Nor can it be claimed that the proper exercise of this power violates the constitutional provision securing trial by jury to persons charged with crime.

The power to enforce an injunction order by punishment for violation is a part of the power to make the order.

When this power is exercised it is as much an exercise of civil jurisdiction as the issue of the subpoena or the hearing and judgment of the cause. A person bound by an injunction order, either as a party to the suit, or as holding a subordinate relation to a party to the suit, has no right under the constitution to a trial by jury of the question whether he has disobeyed the order. And no such right ought to be given to him by statute.

If the court had no power to make the order, a party who disobeys it can be discharged from any proceedings against him upon habeas corpus.

If the court had power to make the order, it has and ought to have full power to enforce it.

To take that power from courts of equity, or to permit it to be exercised only upon trial by jury and ultimate judgment of another court, would practically destroy equity jurisdiction. It is at least questionable whether this can be done as to courts which are established by the constitution, like the supreme court of the United States, the supreme judicial court of Massachusetts, "The Chancellor." of Delaware, and others.1

But if the independence and usefulness of the judiciary is to be preserved, the power ought to be so exercised that it will not be taken away in any case.

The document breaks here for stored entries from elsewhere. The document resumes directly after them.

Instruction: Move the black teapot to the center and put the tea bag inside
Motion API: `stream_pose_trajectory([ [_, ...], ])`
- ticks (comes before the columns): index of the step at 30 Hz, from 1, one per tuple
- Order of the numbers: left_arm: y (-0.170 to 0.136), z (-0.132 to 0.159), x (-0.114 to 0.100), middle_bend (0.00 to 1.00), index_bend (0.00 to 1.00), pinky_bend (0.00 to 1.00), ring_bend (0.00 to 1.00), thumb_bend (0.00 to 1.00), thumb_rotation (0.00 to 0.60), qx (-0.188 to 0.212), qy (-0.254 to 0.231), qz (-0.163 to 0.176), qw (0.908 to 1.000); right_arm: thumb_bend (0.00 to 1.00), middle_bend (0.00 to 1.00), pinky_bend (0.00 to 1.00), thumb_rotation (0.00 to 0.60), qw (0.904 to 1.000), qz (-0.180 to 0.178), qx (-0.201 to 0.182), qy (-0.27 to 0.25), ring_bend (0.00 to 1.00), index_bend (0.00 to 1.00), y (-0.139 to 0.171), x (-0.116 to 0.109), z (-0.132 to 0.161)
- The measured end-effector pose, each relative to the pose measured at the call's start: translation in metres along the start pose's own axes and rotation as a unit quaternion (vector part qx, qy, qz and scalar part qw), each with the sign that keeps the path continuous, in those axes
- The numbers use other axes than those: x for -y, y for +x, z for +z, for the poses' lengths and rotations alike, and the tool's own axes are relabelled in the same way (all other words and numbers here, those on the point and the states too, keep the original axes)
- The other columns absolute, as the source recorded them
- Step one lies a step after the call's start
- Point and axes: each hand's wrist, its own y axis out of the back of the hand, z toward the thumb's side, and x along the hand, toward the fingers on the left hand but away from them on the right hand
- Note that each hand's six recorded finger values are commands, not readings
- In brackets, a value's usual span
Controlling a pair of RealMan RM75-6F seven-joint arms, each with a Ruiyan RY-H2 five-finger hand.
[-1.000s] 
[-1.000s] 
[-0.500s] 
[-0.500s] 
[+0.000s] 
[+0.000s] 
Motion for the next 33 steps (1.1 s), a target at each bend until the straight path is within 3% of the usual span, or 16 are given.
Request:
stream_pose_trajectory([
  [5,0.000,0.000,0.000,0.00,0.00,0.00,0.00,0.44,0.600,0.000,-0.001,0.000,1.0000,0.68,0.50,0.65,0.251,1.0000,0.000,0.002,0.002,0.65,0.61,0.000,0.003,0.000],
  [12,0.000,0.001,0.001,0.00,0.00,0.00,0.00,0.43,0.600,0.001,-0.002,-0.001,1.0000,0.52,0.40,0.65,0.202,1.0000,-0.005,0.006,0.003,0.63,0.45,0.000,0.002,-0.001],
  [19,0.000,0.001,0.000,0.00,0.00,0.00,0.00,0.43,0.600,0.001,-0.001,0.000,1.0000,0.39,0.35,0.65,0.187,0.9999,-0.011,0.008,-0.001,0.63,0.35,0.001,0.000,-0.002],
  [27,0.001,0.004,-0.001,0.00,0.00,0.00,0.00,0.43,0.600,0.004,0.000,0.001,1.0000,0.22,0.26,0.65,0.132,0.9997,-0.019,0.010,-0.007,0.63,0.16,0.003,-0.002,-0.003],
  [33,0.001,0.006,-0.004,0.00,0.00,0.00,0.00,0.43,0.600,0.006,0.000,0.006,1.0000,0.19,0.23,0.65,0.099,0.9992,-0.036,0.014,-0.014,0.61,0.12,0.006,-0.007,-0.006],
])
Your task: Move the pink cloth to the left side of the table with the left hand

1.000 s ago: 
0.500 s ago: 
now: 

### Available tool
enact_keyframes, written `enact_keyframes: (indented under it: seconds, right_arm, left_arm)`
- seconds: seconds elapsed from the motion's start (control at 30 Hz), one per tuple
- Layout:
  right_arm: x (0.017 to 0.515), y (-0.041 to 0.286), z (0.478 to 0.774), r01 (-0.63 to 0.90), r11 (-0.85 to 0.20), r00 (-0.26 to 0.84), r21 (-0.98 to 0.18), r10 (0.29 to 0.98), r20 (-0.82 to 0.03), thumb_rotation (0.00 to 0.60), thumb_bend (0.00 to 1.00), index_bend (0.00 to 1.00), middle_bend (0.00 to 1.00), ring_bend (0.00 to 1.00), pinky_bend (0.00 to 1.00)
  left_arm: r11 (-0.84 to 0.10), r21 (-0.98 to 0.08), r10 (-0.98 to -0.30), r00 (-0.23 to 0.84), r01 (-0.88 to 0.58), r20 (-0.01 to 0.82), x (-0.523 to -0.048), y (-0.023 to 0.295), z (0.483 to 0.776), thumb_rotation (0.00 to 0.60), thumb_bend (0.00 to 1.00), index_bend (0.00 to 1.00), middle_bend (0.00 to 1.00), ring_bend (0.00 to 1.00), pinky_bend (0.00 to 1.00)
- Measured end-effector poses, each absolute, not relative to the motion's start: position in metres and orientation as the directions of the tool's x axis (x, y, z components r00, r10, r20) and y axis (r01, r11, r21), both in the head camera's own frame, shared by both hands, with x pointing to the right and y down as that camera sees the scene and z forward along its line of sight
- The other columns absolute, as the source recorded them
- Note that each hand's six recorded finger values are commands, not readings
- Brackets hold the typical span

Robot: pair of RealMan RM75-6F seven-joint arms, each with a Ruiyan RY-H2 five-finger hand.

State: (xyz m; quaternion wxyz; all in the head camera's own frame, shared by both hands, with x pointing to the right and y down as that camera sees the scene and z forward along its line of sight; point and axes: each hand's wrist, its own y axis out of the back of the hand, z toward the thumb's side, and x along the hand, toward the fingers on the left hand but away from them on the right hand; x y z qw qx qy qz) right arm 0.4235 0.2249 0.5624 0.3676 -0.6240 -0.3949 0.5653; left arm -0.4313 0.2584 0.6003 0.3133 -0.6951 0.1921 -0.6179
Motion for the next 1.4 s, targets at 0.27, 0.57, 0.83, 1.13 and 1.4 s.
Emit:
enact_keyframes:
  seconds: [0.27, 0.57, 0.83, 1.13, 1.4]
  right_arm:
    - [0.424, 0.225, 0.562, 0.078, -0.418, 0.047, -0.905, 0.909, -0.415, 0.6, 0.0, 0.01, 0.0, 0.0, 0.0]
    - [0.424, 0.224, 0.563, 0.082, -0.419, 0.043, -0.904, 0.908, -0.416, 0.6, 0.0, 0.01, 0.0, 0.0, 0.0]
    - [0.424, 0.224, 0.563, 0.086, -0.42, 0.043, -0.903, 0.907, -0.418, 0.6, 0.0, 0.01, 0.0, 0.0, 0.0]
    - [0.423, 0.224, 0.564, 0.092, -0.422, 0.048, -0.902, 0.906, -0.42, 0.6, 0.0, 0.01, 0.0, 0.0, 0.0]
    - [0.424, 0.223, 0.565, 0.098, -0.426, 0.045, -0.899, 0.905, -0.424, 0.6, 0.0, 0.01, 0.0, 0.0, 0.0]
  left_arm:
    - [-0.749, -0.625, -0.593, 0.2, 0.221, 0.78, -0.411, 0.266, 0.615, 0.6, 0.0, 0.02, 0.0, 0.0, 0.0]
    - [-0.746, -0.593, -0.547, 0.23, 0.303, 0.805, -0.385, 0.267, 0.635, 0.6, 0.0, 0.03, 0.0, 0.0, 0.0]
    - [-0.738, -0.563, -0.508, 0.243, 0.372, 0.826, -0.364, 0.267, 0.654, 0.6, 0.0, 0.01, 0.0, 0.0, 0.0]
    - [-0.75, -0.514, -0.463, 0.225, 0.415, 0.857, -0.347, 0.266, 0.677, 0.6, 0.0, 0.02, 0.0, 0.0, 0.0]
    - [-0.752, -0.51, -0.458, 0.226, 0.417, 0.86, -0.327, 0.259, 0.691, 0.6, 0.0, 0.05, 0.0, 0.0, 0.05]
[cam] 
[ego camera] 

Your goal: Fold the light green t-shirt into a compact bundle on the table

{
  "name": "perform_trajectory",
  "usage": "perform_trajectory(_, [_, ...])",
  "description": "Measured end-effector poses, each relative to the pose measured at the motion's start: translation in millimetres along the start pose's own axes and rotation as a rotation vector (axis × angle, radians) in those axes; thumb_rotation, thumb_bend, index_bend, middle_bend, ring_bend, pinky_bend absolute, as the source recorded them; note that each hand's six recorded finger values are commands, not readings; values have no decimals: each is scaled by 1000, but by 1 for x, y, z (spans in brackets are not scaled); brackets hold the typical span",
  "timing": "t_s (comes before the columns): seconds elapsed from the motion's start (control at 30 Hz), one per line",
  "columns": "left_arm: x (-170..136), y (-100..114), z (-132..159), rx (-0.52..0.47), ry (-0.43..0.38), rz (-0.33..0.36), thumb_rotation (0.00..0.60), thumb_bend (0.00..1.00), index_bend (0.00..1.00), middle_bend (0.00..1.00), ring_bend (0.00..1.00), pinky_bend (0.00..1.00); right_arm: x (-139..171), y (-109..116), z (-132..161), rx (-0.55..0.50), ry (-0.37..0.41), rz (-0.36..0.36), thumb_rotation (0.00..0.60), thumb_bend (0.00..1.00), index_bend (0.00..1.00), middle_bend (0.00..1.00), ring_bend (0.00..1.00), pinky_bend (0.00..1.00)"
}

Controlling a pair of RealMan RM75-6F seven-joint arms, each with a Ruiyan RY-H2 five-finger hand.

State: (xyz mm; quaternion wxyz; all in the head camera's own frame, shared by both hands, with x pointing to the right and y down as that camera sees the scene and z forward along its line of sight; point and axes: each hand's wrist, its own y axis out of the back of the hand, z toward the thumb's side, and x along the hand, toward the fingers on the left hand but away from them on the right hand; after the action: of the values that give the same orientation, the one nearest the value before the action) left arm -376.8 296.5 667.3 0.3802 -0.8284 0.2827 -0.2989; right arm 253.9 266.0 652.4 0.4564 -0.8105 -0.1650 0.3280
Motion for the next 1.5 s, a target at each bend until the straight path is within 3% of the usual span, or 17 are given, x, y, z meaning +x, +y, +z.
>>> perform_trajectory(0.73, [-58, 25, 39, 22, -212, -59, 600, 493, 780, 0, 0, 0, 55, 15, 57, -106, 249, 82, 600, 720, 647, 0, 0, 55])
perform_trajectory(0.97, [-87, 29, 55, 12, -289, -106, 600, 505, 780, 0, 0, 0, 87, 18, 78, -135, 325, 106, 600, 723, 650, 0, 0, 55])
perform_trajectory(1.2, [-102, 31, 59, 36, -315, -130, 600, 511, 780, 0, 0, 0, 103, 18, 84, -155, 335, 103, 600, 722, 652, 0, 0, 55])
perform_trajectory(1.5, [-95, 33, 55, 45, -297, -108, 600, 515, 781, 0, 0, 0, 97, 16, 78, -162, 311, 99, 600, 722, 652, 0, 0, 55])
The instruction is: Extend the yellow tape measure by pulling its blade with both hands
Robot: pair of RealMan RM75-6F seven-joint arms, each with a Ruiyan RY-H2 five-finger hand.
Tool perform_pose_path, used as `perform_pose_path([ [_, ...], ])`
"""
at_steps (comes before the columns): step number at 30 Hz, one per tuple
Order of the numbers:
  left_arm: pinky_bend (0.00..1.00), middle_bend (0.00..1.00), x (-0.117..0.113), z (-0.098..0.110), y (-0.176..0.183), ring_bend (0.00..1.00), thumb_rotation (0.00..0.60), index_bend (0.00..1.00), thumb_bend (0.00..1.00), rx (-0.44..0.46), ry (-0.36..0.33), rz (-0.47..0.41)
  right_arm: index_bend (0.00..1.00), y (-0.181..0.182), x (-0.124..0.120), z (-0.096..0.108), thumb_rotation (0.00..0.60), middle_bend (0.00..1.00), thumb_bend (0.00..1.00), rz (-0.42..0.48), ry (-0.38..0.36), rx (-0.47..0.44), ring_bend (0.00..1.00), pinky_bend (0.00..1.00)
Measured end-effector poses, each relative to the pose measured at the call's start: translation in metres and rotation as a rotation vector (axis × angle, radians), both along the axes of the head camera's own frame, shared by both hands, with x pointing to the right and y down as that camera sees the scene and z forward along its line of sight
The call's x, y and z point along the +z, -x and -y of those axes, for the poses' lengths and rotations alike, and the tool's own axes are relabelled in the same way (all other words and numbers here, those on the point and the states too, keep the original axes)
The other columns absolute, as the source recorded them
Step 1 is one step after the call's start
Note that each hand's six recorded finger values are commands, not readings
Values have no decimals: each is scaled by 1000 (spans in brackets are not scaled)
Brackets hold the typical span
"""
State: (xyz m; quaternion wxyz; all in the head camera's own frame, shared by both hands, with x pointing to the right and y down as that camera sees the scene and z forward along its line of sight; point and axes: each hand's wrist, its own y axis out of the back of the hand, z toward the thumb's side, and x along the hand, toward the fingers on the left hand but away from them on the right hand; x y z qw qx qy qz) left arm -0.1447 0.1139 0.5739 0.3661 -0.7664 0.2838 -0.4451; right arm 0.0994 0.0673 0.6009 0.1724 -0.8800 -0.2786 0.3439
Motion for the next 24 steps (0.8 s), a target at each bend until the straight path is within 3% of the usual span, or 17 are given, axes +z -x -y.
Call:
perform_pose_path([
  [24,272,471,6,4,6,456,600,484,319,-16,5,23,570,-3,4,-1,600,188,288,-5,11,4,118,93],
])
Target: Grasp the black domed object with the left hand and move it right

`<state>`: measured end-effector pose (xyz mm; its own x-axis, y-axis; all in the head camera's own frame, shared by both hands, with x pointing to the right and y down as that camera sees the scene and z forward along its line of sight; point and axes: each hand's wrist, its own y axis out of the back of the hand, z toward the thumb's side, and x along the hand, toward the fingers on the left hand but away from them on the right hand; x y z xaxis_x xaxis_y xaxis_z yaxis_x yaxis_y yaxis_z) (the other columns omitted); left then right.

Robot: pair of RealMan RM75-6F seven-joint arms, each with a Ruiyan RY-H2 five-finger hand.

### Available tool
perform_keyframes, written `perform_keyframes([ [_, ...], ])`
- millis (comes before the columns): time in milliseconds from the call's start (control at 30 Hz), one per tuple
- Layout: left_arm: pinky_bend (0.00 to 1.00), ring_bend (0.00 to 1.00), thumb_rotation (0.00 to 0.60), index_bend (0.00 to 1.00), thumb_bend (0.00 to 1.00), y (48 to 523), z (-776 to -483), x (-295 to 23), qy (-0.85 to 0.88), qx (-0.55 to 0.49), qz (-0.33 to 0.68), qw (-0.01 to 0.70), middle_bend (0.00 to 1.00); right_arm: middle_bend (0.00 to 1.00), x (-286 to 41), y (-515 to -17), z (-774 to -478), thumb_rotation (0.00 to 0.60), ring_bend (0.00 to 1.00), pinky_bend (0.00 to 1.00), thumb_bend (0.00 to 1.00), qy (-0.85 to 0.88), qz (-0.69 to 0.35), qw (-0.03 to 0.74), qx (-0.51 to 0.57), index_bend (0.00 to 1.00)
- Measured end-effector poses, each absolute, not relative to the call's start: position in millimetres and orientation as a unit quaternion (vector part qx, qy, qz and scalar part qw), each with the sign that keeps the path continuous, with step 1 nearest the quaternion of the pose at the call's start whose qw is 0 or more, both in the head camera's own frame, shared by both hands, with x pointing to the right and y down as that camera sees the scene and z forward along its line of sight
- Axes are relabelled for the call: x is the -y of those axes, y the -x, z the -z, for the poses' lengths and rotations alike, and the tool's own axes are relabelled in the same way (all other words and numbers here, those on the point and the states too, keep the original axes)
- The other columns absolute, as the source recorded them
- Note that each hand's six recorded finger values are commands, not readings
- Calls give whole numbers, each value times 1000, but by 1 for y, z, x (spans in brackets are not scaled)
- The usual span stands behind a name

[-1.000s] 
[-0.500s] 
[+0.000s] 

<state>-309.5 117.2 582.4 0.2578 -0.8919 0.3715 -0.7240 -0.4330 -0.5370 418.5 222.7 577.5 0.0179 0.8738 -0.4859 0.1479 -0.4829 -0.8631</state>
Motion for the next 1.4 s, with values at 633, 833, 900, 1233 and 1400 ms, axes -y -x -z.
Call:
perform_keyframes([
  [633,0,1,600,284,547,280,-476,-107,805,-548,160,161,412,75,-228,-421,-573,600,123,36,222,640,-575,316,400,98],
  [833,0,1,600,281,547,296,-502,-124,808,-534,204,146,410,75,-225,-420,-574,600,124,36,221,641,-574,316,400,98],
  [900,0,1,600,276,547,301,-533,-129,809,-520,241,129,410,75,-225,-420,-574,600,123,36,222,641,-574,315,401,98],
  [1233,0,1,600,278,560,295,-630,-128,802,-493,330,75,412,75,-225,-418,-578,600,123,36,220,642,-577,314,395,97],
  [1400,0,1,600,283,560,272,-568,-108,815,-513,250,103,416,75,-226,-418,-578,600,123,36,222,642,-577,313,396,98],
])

The courts have gone too far. It is impossible for them to go on in the course they have taken and retain the confidence of the people or preserve their own powers.

1 Rapalje on Contempts, s. 11. Arnold v. Commonwealth, 80 Ky. 300.

The courts have said in these cases that "the combination of employés for the purpose of preventing others from being employed, or for the purpose of stopping the business of employers by leaving their employment in a body at a time when others cannot be employed to take their places, inflicts irreparable injury upon the business, i. e., upon the property of the employer, and therefore to prevent this irreparable injury to the property of the employer they may enjoin employés from preventing others from being employed or from leaving the service of the employer at a time or in a manner which would endanger or destroy his business, or from refusing, while they remain in the service of the employer, to perform all the duties of their employment."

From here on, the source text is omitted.